Where a line in the listing below holds the word "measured", count that line; give the total alone.
------ Dataset extract ------
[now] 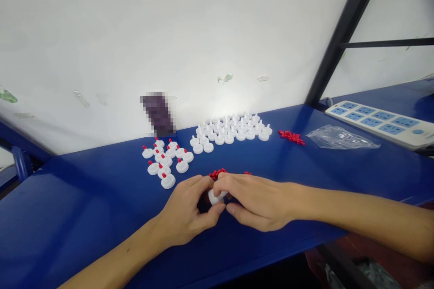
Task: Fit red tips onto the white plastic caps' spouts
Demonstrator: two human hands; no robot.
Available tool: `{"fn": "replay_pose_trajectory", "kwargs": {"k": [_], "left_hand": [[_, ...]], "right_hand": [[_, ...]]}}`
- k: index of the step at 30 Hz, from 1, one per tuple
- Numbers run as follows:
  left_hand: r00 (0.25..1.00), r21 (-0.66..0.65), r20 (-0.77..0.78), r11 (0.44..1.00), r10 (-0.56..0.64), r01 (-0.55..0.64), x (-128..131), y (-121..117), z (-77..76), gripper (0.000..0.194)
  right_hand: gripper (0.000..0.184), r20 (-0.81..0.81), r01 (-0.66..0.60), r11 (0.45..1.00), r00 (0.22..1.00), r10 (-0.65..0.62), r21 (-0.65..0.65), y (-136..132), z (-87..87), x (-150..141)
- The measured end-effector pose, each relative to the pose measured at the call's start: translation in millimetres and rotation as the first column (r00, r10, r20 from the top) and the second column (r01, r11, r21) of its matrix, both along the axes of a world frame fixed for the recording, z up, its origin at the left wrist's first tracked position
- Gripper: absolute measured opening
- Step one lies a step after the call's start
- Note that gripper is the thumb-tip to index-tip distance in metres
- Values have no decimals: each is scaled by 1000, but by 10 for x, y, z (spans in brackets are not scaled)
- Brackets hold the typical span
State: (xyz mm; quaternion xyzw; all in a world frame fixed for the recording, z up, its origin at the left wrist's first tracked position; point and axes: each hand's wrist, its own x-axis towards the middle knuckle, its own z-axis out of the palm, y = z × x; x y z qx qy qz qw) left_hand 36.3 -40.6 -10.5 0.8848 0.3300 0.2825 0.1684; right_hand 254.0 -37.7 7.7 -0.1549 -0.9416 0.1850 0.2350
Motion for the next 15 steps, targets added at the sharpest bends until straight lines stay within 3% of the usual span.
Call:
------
**Expected answer**: 2